* _Source material_:

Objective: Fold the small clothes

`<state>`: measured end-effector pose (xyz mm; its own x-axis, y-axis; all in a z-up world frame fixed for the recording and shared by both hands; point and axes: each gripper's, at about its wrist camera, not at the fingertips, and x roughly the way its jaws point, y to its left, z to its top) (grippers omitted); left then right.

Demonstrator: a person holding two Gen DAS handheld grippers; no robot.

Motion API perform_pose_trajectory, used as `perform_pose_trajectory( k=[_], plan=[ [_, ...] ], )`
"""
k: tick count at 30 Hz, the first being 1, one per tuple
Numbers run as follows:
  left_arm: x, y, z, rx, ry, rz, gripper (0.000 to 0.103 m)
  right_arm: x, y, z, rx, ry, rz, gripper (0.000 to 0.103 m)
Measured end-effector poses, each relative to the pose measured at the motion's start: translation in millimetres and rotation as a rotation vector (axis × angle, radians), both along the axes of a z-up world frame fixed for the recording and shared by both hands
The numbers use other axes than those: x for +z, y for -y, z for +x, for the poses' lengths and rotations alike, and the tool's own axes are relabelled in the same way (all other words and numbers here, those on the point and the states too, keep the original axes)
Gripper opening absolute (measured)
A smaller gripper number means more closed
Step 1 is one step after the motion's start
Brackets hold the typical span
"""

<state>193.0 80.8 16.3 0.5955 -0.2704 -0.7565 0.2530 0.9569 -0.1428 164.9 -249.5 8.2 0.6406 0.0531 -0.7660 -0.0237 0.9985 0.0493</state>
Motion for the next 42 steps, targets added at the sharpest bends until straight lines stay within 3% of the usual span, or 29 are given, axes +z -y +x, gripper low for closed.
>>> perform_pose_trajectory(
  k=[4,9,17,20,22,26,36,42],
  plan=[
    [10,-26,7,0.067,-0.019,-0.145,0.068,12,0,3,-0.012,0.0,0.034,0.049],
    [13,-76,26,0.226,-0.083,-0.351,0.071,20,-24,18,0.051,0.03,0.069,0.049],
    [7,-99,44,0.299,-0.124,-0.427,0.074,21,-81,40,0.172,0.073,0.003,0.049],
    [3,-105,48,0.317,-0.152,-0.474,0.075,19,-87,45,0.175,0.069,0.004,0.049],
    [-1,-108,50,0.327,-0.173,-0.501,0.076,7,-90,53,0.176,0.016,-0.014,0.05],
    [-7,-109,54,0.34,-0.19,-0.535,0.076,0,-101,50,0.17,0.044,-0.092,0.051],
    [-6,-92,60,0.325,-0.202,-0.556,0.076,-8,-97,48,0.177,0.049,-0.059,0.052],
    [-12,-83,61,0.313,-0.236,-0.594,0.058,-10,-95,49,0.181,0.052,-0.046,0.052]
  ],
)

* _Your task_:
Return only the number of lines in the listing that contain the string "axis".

* _Written response_:
2